David Deming, an associate professor of education and economics at Harvard University, conducted research that shows that in the tech industry, "it's the jobs that combine technical and interpersonal skills that are booming, like being a computer scientist working on a group project… if it's just technical skill, there's a reasonable chance it can be automated."

For all the twists and turns his career has taken, George has strived at every point to learn from his peers and experiences, putting lifelong learning to the test. At Google, he buttressed his knowledge by interviewing ten Google VPs and directors, eager to understand their motivations and visions by seeking the answers to this question: did you have a 5 or 10 year career plan? 

Almost all interviewees said “no.”

“Career opportunities often emerge unexpectedly, whether in a different region or in a new product area. The response to new opportunities from senior leaders is remarkable. They make decisive moves and have high risk tolerance for career pivots. Since every career decision comes with pros and cons, senior leaders go all in once they make the decision.” 

This is the advice George has taken to heart throughout his career.

“From the day I graduated, I didn't have a 5 or 10 year plan for my career,” George shares. “You don’t know what’s going to happen in the world in 10 years. A lot of jobs available in ten years are not invented yet. We don’t even know the problems that will emerge in a decade. So it's important to have an open mind.”

To current LSA students and recent graduates looking to break into the tech industry, George highlights two key points.

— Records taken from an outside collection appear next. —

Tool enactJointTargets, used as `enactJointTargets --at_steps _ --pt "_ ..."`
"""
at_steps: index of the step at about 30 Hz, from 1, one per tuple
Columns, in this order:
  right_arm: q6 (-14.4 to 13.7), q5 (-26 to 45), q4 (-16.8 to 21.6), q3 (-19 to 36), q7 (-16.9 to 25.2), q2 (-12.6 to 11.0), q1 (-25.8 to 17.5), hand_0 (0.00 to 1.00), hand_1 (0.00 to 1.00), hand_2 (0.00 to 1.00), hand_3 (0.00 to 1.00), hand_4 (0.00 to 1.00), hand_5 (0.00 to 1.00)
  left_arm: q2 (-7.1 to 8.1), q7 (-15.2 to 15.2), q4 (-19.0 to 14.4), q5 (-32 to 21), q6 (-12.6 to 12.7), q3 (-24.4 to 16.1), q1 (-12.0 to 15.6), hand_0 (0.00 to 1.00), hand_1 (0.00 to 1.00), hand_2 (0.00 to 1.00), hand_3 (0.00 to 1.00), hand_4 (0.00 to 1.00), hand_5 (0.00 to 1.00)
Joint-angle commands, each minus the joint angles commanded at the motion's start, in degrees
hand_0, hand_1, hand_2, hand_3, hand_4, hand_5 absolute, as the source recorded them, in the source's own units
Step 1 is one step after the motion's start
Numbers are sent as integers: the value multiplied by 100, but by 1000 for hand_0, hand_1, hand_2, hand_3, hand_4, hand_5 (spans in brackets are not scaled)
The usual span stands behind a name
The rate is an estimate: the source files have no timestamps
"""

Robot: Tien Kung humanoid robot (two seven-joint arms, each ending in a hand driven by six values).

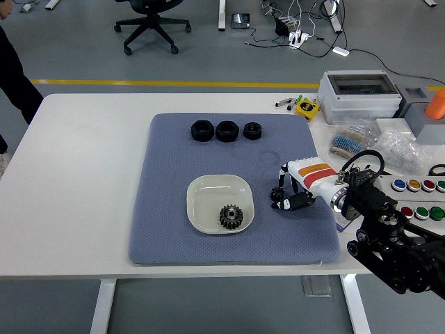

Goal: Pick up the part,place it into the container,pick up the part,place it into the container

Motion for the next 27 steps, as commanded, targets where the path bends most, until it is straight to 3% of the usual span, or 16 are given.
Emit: enactJointTargets --at_steps 6,15,16,27 --pt "-153 107 -177 -34 3 79 6 120 103 216 450 884 522 -4 5 -3 -2 -2 1 0 743 700 664 581 643 610" --pt "-155 213 -297 -100 90 125 -2 113 94 200 442 834 524 -7 9 -6 15 -9 -9 -4 743 699 663 581 641 609" --pt "-157 218 -299 -101 95 125 -3 82 70 170 353 795 535 -7 9 -5 14 -8 -8 -4 744 699 663 581 641 609" --pt "-258 276 -296 -122 151 140 -22 60 56 147 291 781 542 -8 9 -5 16 -7 -11 -2 744 700 663 581 641 609"
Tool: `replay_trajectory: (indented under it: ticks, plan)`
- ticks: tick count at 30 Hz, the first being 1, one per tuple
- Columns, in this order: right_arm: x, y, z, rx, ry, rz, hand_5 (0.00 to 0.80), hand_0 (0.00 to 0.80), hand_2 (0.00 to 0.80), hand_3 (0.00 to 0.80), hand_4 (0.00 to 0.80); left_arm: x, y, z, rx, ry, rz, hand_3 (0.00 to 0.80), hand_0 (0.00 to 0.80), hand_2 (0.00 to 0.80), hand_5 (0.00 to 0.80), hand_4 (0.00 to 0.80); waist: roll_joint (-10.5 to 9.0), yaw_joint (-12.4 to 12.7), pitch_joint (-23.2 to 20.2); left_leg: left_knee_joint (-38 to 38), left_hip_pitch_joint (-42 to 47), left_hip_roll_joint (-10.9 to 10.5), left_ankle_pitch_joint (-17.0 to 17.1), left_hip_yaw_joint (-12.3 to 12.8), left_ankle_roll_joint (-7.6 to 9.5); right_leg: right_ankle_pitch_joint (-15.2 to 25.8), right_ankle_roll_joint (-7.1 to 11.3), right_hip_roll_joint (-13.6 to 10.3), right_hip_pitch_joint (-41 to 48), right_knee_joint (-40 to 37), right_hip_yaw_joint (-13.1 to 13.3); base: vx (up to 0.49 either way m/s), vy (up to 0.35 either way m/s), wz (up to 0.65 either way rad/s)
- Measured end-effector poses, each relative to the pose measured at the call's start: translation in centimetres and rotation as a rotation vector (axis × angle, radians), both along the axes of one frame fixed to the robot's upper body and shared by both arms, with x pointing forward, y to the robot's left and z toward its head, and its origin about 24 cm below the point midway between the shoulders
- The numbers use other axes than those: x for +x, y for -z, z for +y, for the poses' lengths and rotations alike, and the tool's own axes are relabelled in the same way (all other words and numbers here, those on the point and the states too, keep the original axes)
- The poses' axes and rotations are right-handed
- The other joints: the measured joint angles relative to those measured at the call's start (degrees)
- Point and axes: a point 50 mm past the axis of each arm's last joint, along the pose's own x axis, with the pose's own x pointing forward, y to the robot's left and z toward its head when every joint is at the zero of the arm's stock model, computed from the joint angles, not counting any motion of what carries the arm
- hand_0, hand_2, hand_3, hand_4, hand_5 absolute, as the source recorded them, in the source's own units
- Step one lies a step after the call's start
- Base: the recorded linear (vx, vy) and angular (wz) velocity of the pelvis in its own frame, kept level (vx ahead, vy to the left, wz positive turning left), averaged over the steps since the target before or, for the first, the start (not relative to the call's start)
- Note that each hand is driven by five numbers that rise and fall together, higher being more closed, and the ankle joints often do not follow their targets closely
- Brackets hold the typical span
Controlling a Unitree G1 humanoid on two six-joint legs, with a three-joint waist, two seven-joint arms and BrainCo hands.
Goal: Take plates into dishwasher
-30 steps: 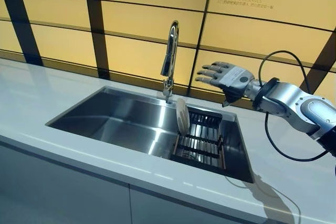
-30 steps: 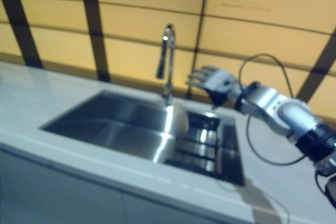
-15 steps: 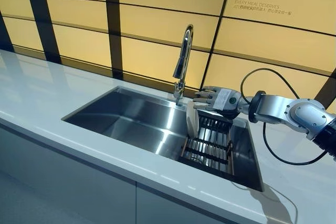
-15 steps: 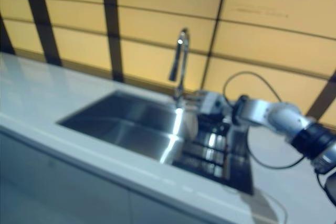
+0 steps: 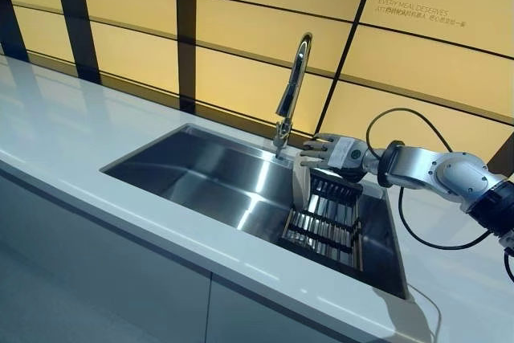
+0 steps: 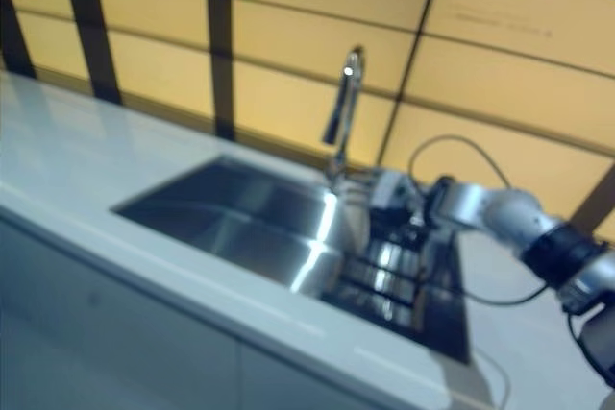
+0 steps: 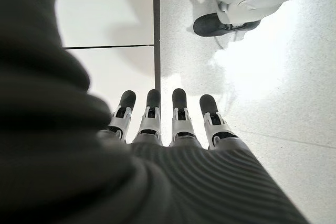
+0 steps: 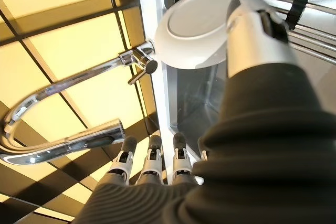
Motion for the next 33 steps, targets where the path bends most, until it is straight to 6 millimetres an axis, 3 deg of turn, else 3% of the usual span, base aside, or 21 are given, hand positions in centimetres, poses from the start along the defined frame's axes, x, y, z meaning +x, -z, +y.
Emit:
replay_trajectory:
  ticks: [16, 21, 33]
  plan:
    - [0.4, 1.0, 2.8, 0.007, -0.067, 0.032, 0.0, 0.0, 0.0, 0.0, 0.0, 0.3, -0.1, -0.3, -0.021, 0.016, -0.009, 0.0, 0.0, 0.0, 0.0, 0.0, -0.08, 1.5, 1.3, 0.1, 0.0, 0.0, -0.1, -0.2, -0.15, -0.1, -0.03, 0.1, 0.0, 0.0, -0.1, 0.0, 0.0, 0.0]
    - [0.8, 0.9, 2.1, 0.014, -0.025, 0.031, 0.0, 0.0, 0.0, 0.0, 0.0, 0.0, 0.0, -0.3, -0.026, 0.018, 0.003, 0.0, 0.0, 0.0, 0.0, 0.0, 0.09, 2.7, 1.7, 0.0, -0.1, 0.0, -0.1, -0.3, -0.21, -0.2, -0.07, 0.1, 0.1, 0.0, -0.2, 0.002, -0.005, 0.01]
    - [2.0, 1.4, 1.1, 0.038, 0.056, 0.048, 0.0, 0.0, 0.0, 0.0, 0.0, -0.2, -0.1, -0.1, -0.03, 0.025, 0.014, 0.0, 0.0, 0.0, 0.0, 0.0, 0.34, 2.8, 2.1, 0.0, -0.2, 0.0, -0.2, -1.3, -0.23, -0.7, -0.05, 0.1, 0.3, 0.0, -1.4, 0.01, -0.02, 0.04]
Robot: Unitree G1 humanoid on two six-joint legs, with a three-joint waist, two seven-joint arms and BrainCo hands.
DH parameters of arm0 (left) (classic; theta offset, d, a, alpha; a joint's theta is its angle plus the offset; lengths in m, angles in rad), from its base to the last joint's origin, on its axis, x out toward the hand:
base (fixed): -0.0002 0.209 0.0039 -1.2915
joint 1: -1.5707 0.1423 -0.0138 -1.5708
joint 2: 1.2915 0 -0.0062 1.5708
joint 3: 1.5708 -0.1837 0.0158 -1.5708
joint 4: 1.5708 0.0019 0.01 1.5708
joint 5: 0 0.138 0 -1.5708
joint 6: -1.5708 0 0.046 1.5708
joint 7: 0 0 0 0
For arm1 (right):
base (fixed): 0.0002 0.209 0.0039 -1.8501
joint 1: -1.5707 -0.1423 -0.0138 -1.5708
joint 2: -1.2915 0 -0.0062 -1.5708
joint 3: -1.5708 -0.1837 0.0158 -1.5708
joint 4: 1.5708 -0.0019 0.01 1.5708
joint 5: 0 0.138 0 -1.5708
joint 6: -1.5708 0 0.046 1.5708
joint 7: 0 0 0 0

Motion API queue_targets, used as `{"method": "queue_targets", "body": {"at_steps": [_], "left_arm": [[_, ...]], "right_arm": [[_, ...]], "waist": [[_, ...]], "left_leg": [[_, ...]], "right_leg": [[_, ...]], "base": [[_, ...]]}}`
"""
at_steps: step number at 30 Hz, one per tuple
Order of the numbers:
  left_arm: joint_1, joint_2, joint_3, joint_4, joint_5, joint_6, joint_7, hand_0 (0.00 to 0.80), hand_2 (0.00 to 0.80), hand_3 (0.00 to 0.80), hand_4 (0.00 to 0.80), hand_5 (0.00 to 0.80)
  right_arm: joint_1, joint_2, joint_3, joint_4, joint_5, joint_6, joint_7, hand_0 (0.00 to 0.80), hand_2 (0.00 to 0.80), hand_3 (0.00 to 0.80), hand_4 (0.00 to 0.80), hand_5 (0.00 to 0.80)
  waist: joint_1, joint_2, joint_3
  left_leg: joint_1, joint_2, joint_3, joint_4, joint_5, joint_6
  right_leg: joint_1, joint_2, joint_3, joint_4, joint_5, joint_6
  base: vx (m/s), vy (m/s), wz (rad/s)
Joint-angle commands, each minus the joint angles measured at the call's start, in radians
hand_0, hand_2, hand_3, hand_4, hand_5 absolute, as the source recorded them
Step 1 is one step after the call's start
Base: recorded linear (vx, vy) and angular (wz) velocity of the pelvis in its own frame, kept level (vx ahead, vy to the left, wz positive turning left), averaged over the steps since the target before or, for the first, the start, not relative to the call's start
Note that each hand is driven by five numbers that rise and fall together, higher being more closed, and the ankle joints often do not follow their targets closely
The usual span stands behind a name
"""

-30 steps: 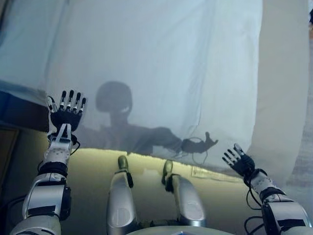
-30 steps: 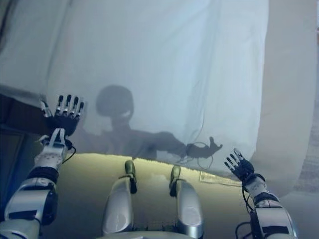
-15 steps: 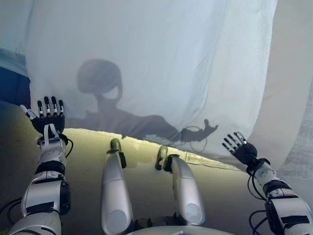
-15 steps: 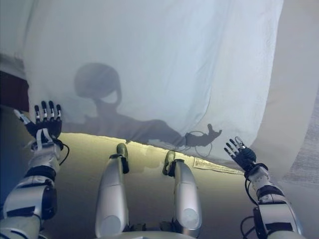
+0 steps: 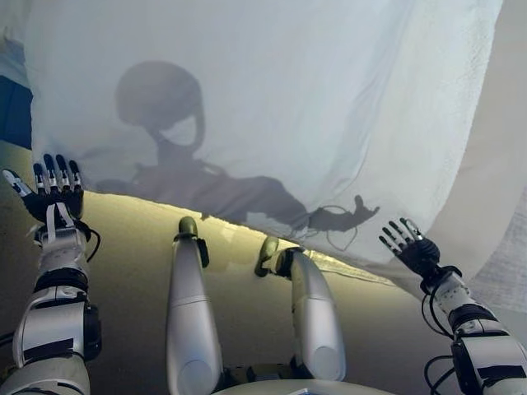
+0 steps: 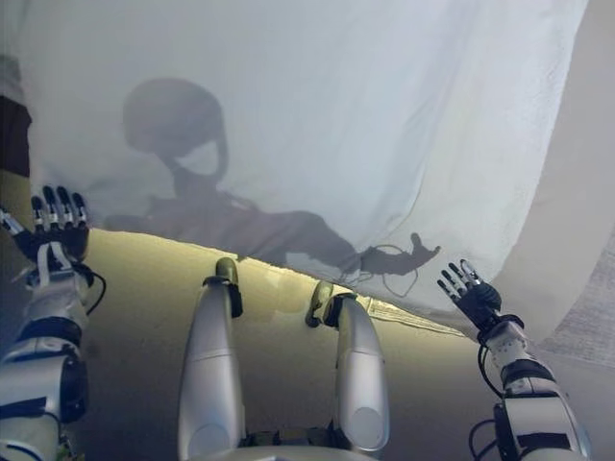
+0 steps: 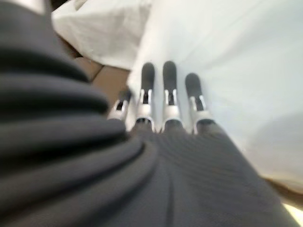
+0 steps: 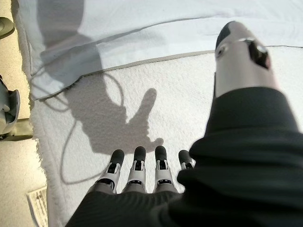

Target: Make the bed neatly

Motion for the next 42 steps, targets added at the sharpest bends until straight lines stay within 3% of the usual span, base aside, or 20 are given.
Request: {"method": "queue_targets", "body": {"at_steps": [1, 6, 10, 16, 22, 29, 35, 37, 40, 42], "left_arm": [[0.085, 0.015, 0.055, 0.043, 0.043, 0.014, 0.002, 0.0, 0.0, 0.0, 0.0, 0.0], [0.178, -0.02, 0.094, 0.045, 0.072, 0.044, 0.017, 0.0, 0.0, 0.0, 0.0, 0.0], [0.262, -0.074, 0.112, 0.058, 0.148, 0.094, -0.038, 0.0, 0.0, 0.0, 0.0, 0.0], [0.338, -0.14, 0.071, 0.035, 0.228, 0.152, -0.112, 0.0, 0.0, 0.0, 0.0, 0.0], [0.371, -0.177, 0.021, -0.02, 0.31, 0.156, -0.126, 0.0, 0.0, 0.0, 0.0, 0.0], [0.408, -0.141, -0.038, -0.048, 0.53, 0.089, -0.138, 0.0, 0.0, 0.0, 0.0, 0.0], [0.427, -0.121, -0.153, -0.027, 0.941, -0.029, -0.109, 0.0, 0.0, 0.0, 0.0, 0.0], [0.429, -0.148, -0.239, -0.011, 1.039, -0.078, -0.097, 0.0, 0.0, 0.0, 0.0, 0.0], [0.443, -0.201, -0.281, 0.009, 1.046, -0.073, -0.126, 0.0, 0.0, 0.0, 0.0, 0.0], [0.456, -0.282, -0.32, 0.05, 1.06, -0.082, -0.118, 0.0, 0.0, 0.0, 0.0, 0.0]], "right_arm": [[0.072, -0.07, -0.085, 0.007, 0.053, -0.043, 0.019, 0.0, 0.0, 0.0, 0.0, 0.0], [0.081, -0.055, -0.103, 0.012, 0.055, -0.041, 0.028, 0.0, 0.0, 0.0, 0.0, 0.0], [0.102, -0.021, -0.112, 0.011, 0.057, -0.055, 0.027, 0.0, 0.0, 0.0, 0.0, 0.0], [0.128, -0.006, -0.128, 0.024, 0.046, -0.04, 0.037, 0.0, 0.0, 0.0, 0.0, 0.0], [0.166, 0.009, -0.149, 0.025, -0.002, -0.016, 0.035, 0.0, 0.0, 0.0, 0.0, 0.0], [0.25, 0.03, -0.143, 0.033, -0.09, -0.003, 0.012, 0.0, 0.0, 0.0, 0.0, 0.0], [0.31, 0.082, -0.108, 0.052, -0.121, -0.006, -0.019, 0.0, 0.0, 0.0, 0.0, 0.0], [0.332, 0.119, -0.094, 0.067, -0.098, -0.049, -0.036, 0.0, 0.0, 0.0, 0.0, 0.0], [0.353, 0.169, -0.095, 0.093, -0.073, -0.115, -0.084, 0.0, 0.0, 0.0, 0.0, 0.0], [0.353, 0.228, -0.1, 0.115, -0.013, -0.157, -0.15, 0.0, 0.0, 0.0, 0.0, 0.0]], "waist": [[0.038, 0.043, -0.008], [0.035, 0.074, -0.016], [0.03, 0.096, -0.042], [0.014, 0.131, -0.084], [-0.007, 0.163, -0.148], [-0.033, 0.196, -0.272], [-0.05, 0.214, -0.374], [-0.055, 0.224, -0.4], [-0.057, 0.233, -0.418], [-0.056, 0.235, -0.434]], "left_leg": [[0.082, -0.014, -0.001, -0.012, -0.115, -0.012], [0.13, -0.02, 0.03, -0.048, -0.081, -0.014], [0.218, -0.028, 0.047, -0.102, -0.092, -0.025], [0.369, -0.033, 0.098, -0.217, -0.042, -0.029], [0.56, -0.05, 0.141, -0.375, 0.008, -0.04], [0.78, -0.064, 0.173, -0.589, 0.076, -0.049], [0.912, -0.077, 0.186, -0.79, 0.16, -0.056], [0.944, -0.079, 0.187, -0.869, 0.193, -0.059], [0.982, -0.081, 0.196, -0.934, 0.209, -0.061], [0.991, -0.084, 0.186, -0.945, 0.2, -0.061]], "right_leg": [[-0.018, -0.028, 0.017, -0.057, 0.137, 0.085], [0.02, -0.039, 0.013, -0.091, 0.155, 0.075], [0.087, -0.045, 0.023, -0.136, 0.142, 0.092], [0.218, -0.066, 0.012, -0.247, 0.173, 0.087], [0.392, -0.069, 0.008, -0.387, 0.189, 0.095], [0.634, -0.034, -0.016, -0.603, 0.216, 0.09], [0.76, 0.001, -0.011, -0.785, 0.295, 0.106], [0.786, 0.011, -0.013, -0.849, 0.333, 0.113], [0.82, 0.019, -0.027, -0.906, 0.354, 0.117], [0.833, 0.03, -0.03, -0.929, 0.354, 0.111]], "base": [[0.009, -0.031, 0.03], [-0.031, -0.047, 0.05], [0.092, -0.065, 0.08], [0.049, -0.054, 0.0], [0.132, -0.041, -0.05], [0.212, -0.091, -0.09], [0.161, -0.067, -0.06], [0.089, -0.029, -0.07], [0.071, -0.031, -0.06], [0.047, -0.058, -0.06]]}}
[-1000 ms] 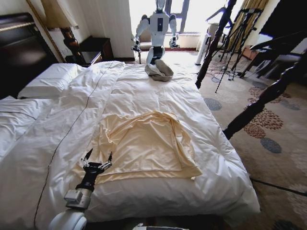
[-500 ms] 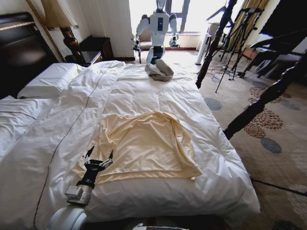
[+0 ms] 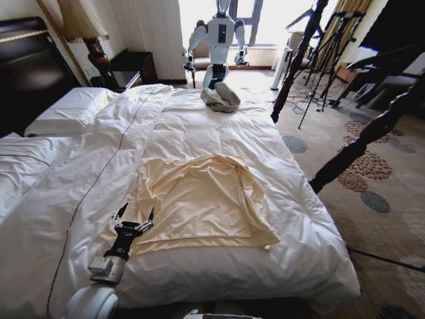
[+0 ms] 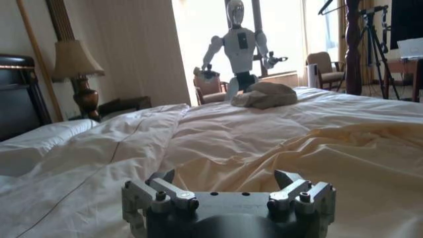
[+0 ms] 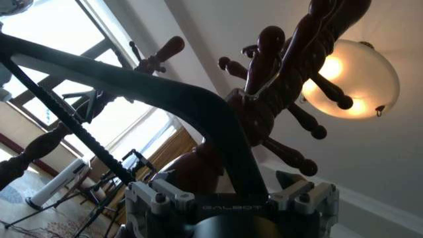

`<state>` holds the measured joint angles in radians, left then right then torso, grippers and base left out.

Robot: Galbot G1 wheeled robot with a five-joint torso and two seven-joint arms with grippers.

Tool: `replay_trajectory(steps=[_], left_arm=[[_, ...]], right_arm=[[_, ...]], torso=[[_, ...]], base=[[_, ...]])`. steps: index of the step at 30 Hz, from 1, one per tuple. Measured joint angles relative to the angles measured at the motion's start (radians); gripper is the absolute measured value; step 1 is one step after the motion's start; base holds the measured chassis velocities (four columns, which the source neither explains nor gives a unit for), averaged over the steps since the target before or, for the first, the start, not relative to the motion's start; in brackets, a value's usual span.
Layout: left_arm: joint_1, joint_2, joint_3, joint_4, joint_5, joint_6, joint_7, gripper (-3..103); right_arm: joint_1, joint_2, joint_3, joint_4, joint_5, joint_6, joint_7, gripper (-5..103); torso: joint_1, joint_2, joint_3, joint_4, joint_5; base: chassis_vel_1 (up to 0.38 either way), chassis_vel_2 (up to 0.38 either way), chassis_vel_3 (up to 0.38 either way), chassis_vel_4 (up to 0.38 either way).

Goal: Pick up the clothes from the bed and hang them on the clothes hanger.

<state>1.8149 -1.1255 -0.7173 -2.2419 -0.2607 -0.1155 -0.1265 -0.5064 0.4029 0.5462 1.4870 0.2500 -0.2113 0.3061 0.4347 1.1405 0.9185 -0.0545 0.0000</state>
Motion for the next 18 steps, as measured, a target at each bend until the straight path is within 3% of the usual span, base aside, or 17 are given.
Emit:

“Read tech news and have a curious mind,” George recommends. “You don't need to know how to be a machine learning engineer, but you need to know what machine learning is. You need to know what some of the broad tech trends are out there, you need to be able to speak the language.”

George concludes:

“Don't count yourself out. A lot of people think, 'I'm an English major, how am I going to get a job at Google looking at all these folks from engineering schools?’ It looks like it's so far away, but you need to have that confidence. Don't reject yourself.”